Conservation CATalyst has captured a truly incredible video of a wild jaguar. What makes it remarkable: it’s the only known wild jaguar in the United States.
“Our video of the only known wild jaguar currently in the United States,” the Arizona-based group noted on Facebook. “Captured on remote sensor cameras south of Tucson, Arizona, this dramatic footage provides a glimpse of the secretive life of one of nature’s most majestic and charismatic creatures. This is the first ever publicly released video of the cryptic cat and it comes at a critical point in this animal’s conservation.”
Conservation CATalyst is surveying the mountainous regions of southeastern Arizona for endangered jaguars as well as ocelots. It first spotted this jaguar with the help of a specially trained detection dog. The Center for Biological Diversity is also working with the group.
This big cat is known as “El Jefe,” or Spanish for “the boss,” is is pegged at about seven-years-old, and is one of only a handful of other jaguars that have been seen in the U.S. in the last two decades.
“Though incredibly rare, both jaguars and ocelots are native to Arizona and can still be found in the Arizona sky islands such as the Santa Rita Mountains. We are leading on the ground efforts to unravel the mysteries of these spotted cats in Arizona,” Conservation CATalyst said.

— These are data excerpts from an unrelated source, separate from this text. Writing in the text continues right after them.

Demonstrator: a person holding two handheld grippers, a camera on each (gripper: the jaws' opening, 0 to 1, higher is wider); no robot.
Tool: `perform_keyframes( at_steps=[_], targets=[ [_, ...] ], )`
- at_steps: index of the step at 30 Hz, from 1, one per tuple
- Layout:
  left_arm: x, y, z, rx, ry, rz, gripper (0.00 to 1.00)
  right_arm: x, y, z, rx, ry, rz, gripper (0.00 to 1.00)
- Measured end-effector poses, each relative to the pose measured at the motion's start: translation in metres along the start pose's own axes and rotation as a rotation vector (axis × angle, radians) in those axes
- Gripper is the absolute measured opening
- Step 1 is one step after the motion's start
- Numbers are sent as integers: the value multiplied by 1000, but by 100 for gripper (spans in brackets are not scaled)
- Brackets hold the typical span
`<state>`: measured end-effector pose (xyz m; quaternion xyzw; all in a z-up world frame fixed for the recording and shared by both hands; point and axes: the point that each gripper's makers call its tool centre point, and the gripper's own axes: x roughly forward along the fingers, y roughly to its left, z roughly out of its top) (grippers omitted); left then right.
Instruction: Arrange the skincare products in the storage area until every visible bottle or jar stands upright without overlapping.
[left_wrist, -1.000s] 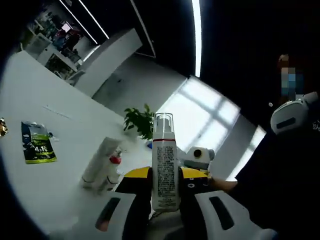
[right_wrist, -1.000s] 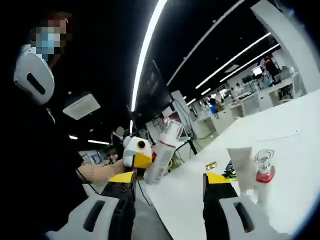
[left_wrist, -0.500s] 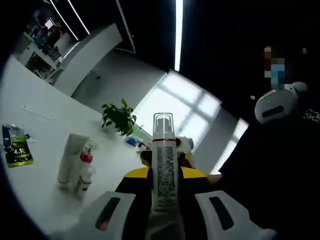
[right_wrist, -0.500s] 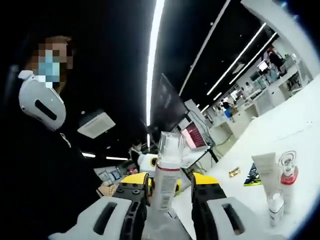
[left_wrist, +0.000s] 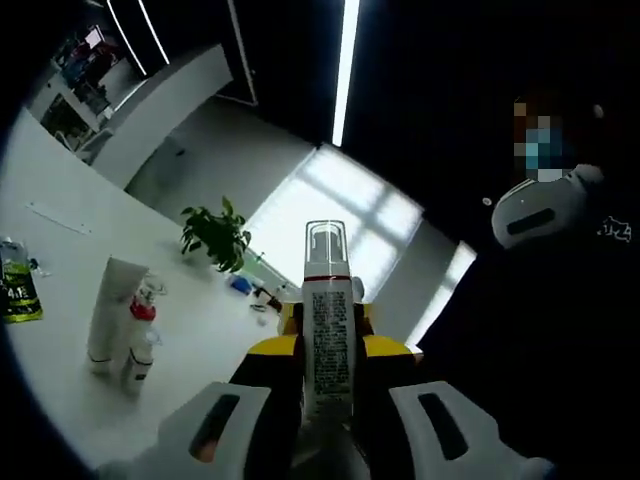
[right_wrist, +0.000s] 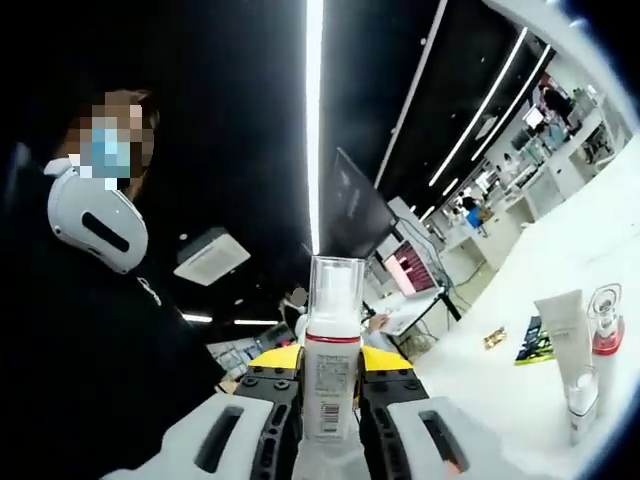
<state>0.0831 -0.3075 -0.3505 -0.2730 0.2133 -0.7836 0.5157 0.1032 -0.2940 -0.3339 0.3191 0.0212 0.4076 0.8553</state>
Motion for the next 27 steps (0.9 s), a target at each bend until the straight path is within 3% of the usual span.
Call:
perform_keyframes(
  at_steps=[7,11,16,19,24,27],
  targets=[
    [-3,6,-9,8,35,42,17,-3,-3,-9,-48,38,-30,11],
    [-10,17,-18,38,107,114,17,-4,-12,-16,-132,86,-71,11],
    [-24,27,-23,91,172,194,23,-7,-14,-22,-185,139,-67,11],
    [-33,28,-16,168,217,234,26,-11,-21,-33,-255,217,-90,11],
    [-29,14,1,278,261,213,28,-13,-29,-51,-370,356,-99,11],
    [-25,11,5,385,350,227,28,-13,-32,-59,-424,409,-92,11]
  ],
)
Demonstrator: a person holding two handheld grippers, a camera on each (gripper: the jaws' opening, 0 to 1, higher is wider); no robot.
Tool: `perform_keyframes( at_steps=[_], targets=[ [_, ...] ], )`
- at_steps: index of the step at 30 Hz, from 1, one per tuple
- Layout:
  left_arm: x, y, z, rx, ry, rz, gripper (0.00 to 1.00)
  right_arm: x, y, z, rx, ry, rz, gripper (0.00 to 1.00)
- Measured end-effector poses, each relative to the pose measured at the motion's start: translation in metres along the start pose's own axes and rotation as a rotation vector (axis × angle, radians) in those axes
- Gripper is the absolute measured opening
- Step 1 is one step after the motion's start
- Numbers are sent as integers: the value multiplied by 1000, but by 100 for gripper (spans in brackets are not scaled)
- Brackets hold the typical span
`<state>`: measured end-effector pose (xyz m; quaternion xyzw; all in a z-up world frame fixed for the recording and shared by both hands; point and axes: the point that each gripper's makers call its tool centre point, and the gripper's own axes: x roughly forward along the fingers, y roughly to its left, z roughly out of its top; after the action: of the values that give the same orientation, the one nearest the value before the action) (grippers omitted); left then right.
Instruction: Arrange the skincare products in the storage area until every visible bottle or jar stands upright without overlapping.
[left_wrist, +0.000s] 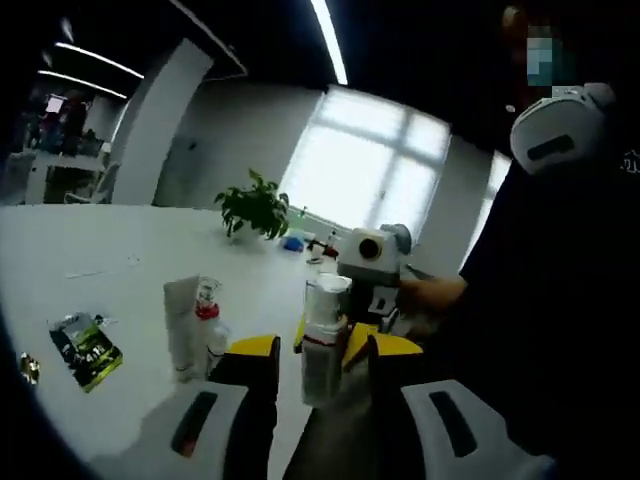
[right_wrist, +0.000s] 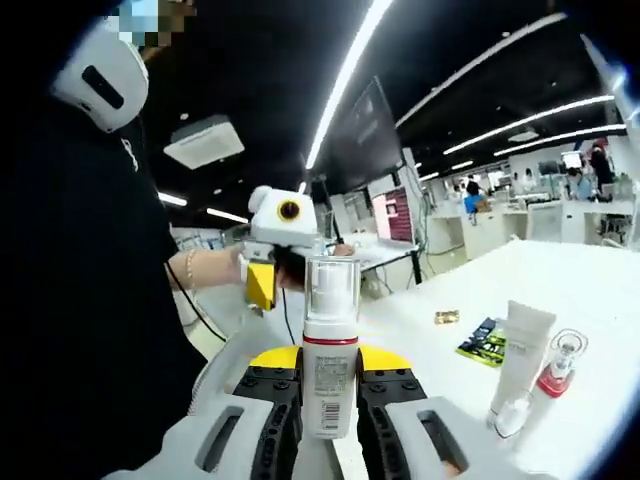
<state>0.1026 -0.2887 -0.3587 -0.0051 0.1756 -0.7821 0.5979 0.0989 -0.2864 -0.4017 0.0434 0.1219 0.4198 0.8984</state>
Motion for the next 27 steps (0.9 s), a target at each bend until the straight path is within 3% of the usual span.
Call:
perform_keyframes(
  at_steps=[3,7,13,21,27],
  targets=[
    [2,-3,-1,55,66,-21,31,2,1,-1,-22,7,15,11],
    [4,-4,1,86,107,-32,28,5,1,-9,-61,52,24,11],
    [7,-6,-11,184,255,-44,28,7,2,-17,-70,73,31,11],
    [24,-10,-17,278,353,-18,25,8,3,-25,-88,109,31,11],
    [31,-11,-17,301,376,-16,24,6,1,-29,-89,125,20,12]
  ],
)
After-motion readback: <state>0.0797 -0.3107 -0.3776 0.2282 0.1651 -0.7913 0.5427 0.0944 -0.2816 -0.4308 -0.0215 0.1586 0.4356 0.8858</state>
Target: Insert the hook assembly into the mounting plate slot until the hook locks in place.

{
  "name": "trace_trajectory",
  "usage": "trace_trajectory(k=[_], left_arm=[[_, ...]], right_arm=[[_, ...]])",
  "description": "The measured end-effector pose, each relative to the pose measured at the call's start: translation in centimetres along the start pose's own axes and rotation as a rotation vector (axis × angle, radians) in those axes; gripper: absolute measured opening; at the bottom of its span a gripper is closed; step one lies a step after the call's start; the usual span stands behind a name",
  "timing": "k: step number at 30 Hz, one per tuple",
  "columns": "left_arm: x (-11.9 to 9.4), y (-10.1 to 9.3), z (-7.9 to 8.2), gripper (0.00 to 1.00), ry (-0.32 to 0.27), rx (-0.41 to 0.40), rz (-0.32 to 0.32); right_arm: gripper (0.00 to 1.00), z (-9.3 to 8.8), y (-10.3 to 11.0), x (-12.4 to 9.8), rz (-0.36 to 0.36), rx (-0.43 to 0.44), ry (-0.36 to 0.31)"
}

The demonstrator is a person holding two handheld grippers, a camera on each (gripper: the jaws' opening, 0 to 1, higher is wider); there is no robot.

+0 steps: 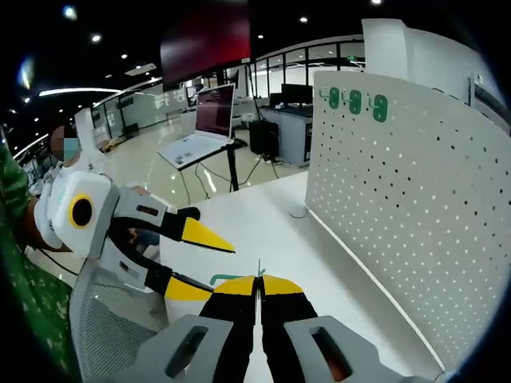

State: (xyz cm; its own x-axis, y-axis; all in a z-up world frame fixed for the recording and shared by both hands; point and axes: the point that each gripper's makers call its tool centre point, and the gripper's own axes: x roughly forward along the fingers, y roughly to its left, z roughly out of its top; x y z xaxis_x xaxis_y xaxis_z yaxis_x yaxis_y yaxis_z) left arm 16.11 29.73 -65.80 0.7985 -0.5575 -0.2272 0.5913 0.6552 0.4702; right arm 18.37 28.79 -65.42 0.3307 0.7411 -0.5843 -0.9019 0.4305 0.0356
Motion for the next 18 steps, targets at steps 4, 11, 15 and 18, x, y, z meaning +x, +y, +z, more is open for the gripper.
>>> trace_trajectory(k=[4, 11, 15, 18], left_arm=[[0.02, -0.01, -0.15, 0.23, 0.008, 0.016, 0.002], [-0.01, -0.35, -0.2, 0.19, 0.009, 0.083, -0.002], [0.06, -0.39, -0.24, 0.19, 0.005, 0.091, -0.008], [0.14, -0.65, -0.13, 0.17, -0.008, 0.095, -0.022]], right_arm=[[0.0, -0.14, 0.38, 0.08, 0.01, -0.009, 0.012], [0.0, -0.18, 0.73, 0.18, 0.043, 0.035, 0.011], [0.0, -0.3, 0.86, 0.25, 0.052, 0.047, 0.016], [0.0, -0.34, 1.09, 0.23, 0.067, 0.06, 0.02]])
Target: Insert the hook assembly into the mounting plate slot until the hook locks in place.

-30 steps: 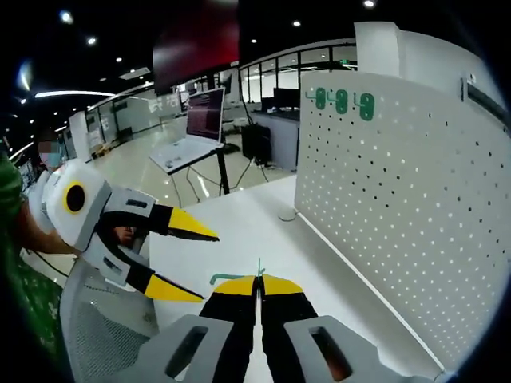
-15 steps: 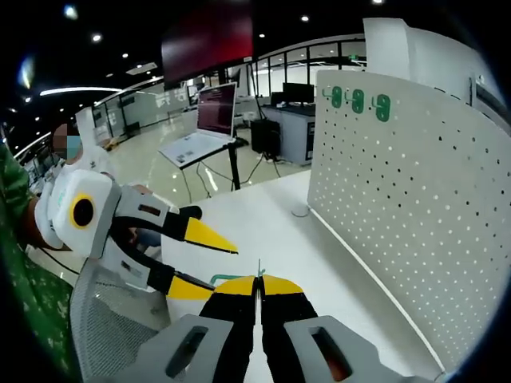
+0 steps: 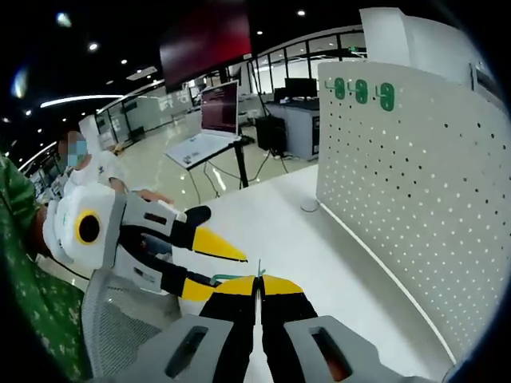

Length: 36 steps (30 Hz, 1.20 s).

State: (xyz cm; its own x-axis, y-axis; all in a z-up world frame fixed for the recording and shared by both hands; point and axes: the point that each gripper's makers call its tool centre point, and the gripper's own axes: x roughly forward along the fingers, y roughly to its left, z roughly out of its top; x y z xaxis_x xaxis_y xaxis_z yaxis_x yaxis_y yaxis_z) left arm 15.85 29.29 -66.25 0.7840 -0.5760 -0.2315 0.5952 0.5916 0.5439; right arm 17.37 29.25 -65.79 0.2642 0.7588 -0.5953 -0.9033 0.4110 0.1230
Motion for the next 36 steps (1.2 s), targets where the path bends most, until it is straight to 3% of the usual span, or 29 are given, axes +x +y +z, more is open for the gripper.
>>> trace_trajectory(k=[21, 36], left_arm=[[0.0, -1.0, -0.2, 0.09, -0.007, 0.0, -0.04], [0.0, -1.1, -0.5, 0.04, -0.006, -0.047, -0.048]], right_arm=[[0.01, -1.2, 1.0, 0.2, 0.073, 0.098, 0.061], [0.01, -1.2, 1.2, 0.3, 0.085, 0.101, 0.067]])
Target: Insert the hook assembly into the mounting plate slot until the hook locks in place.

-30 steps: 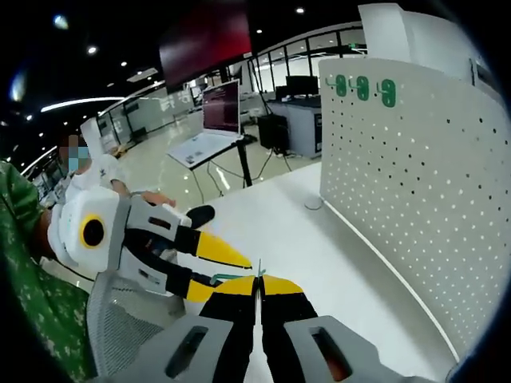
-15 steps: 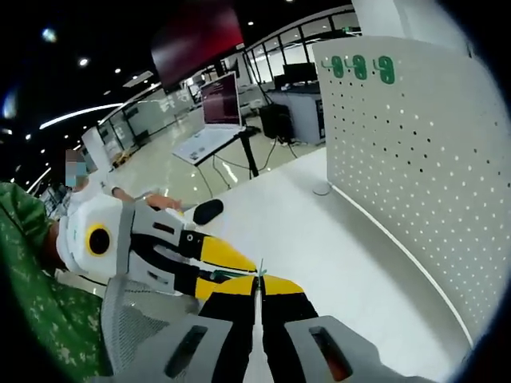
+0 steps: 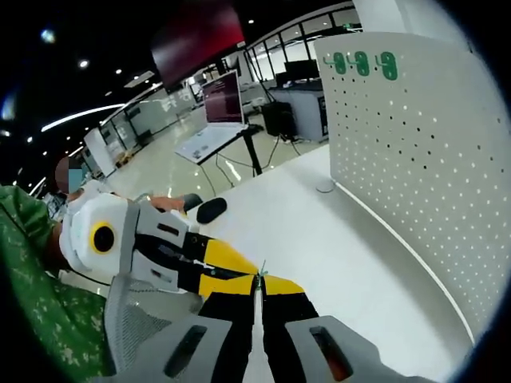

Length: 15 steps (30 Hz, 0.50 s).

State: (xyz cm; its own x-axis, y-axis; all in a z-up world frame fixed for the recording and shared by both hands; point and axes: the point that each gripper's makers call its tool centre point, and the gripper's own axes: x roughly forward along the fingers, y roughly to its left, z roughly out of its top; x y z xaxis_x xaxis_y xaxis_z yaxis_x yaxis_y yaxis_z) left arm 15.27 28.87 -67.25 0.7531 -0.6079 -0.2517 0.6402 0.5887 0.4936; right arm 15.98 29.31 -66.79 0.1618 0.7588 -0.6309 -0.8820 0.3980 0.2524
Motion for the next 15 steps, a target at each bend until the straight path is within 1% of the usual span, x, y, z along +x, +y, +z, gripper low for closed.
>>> trace_trajectory(k=[5, 7, 11, 15], left_arm=[[-0.01, 0.04, 0.14, 0.04, -0.005, -0.017, 0.006], [0.01, 0.13, 0.14, 0.04, -0.005, -0.043, 0.009], [0.02, 0.21, 0.17, 0.03, -0.003, -0.071, 0.016], [0.0, 0.25, 0.15, 0.03, -0.005, -0.129, 0.015]], right_arm=[[0.01, 0.13, -0.01, -0.1, -0.001, 0.009, -0.006], [0.01, 0.21, -0.09, -0.09, -0.003, 0.01, -0.009], [0.01, 0.34, -0.12, -0.07, -0.008, 0.006, -0.017], [0.01, 0.46, -0.1, -0.06, -0.013, 0.0, -0.029]])
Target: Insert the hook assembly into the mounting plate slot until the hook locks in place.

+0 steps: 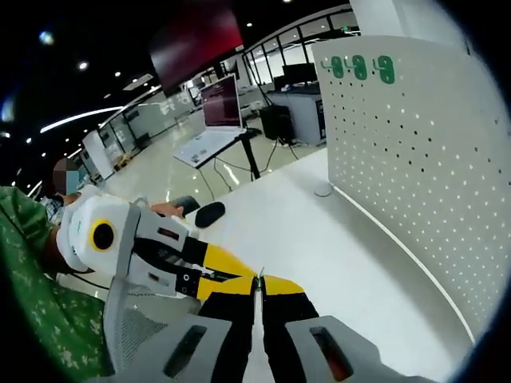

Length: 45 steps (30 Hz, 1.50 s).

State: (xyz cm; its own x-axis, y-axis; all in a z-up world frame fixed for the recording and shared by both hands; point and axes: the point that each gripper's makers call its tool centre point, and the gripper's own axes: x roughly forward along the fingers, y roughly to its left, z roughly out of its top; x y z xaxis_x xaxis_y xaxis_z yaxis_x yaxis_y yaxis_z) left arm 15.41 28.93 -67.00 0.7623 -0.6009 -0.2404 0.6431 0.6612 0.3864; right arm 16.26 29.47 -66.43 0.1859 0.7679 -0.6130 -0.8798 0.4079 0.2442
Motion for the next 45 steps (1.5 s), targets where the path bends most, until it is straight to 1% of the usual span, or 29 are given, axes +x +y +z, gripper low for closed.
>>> trace_trajectory(k=[4, 7, 11, 15, 19, 24, 31, 34, 36, 41, 45], left_arm=[[0.0, 0.2, 0.1, 0.03, -0.008, -0.05, 0.01], [-0.1, 0.3, 0.2, 0.03, -0.016, -0.118, 0.014], [-0.1, 0.6, 0.3, 0.03, -0.025, -0.161, 0.024], [-0.1, 0.8, 0.6, 0.03, -0.039, -0.237, 0.03], [0.0, 1.0, 0.9, 0.03, -0.047, -0.289, 0.03], [0.2, 1.1, 1.4, 0.03, -0.058, -0.349, 0.03], [0.4, 1.4, 1.7, 0.03, -0.068, -0.404, 0.044], [0.5, 1.7, 1.7, 0.03, -0.07, -0.425, 0.059], [0.5, 1.9, 1.9, 0.03, -0.083, -0.453, 0.066], [0.5, 2.3, 1.9, 0.03, -0.081, -0.467, 0.086], [0.4, 2.7, 1.9, 0.03, -0.088, -0.499, 0.096]], right_arm=[[0.01, 0.3, 0.0, 0.0, -0.003, 0.003, -0.018], [0.01, 0.5, 0.1, -0.1, -0.011, -0.02, -0.036], [0.02, 0.9, 0.1, -0.2, -0.023, -0.039, -0.061], [0.02, 1.4, 0.1, -0.5, -0.035, -0.052, -0.094], [0.03, 1.8, 0.1, -0.8, -0.045, -0.054, -0.123], [0.05, 2.0, -0.3, -1.1, -0.073, -0.069, -0.152], [0.07, 2.9, -0.9, -1.9, -0.106, -0.075, -0.211], [0.08, 3.5, -1.0, -2.2, -0.118, -0.077, -0.24], [0.08, 3.8, -1.1, -2.5, -0.135, -0.094, -0.258], [0.11, 4.3, -1.5, -3.0, -0.175, -0.127, -0.292], [0.14, 4.6, -1.5, -3.4, -0.185, -0.134, -0.312]])
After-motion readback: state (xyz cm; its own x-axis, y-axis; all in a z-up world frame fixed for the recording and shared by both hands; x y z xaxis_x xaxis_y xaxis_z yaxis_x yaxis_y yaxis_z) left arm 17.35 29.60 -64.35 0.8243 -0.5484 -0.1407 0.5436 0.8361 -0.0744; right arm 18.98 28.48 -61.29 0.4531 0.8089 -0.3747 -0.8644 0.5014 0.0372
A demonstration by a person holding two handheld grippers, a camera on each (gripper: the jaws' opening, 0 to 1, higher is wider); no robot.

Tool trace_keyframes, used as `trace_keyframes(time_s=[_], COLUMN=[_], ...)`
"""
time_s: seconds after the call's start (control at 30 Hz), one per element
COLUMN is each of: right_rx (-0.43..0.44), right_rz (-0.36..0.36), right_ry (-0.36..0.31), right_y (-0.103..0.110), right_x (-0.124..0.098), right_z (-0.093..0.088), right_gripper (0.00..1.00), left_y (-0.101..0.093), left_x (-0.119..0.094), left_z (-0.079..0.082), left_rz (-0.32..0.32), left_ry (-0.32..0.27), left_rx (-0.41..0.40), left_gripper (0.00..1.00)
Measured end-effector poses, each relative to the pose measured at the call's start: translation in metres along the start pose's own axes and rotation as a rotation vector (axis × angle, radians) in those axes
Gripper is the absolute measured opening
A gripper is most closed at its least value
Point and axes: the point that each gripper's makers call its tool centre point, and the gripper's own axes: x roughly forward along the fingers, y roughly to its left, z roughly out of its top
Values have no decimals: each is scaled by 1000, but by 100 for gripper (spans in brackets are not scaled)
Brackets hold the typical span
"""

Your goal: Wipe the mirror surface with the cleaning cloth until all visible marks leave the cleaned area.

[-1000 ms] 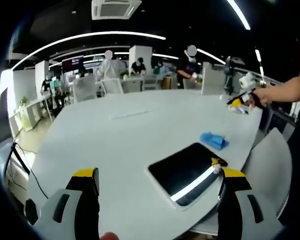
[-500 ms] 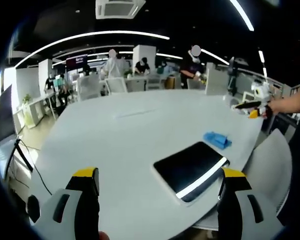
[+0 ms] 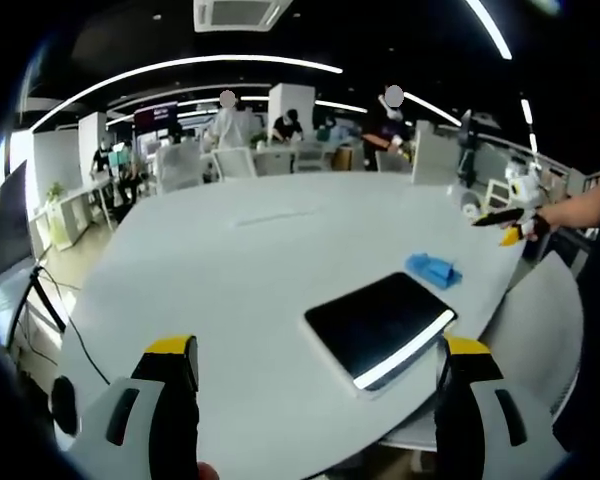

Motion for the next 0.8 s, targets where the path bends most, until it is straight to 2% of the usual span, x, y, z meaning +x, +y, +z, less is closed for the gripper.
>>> trace_keyframes(time_s=[0.13,0.2,0.43,0.6,0.8], right_rx=[-8,-38,-2,-31,-2], right_rz=[15,19,7,16,19], right_ry=[19,-3,-24,5,3], right_y=[5,6,-4,-1,-1], right_x=[1,-1,-3,-4,-3], right_z=[-8,-6,-6,-9,-11], right_gripper=[100,100,100,100,100], left_y=[-1,0,-2,-1,1], left_x=[0,0,2,2,1], left_z=[-1,0,2,3,7], left_rz=[-1,6,6,5,6], left_ry=[0,-3,-3,0,-2], left_rx=[1,7,10,17,21], left_gripper=[99,99,99,99,99])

The center has been spearheading the campaign to protect jaguars.
“After the jaguar was listed as endangered in the United States in 1997 in response to a Center campaign, we three times sued the U.S. Fish and Wildlife Service to obtain a recovery plan and critical habitat designation,” it said in a statement. “Finally, in early 2010, the Service announced it would grant the jaguar protected habitat in the United States as well as develop a recovery plan. The Center proposed the designation of more than 50 million acres of jaguar critical habitat in the Southwest; advocated for protection from government traps, snares and poisons; and opposed walling off the U.S.-Mexico border — which the Service said wouldn’t hurt the species — to ensure that jaguars will always have access to the full extent of their range.”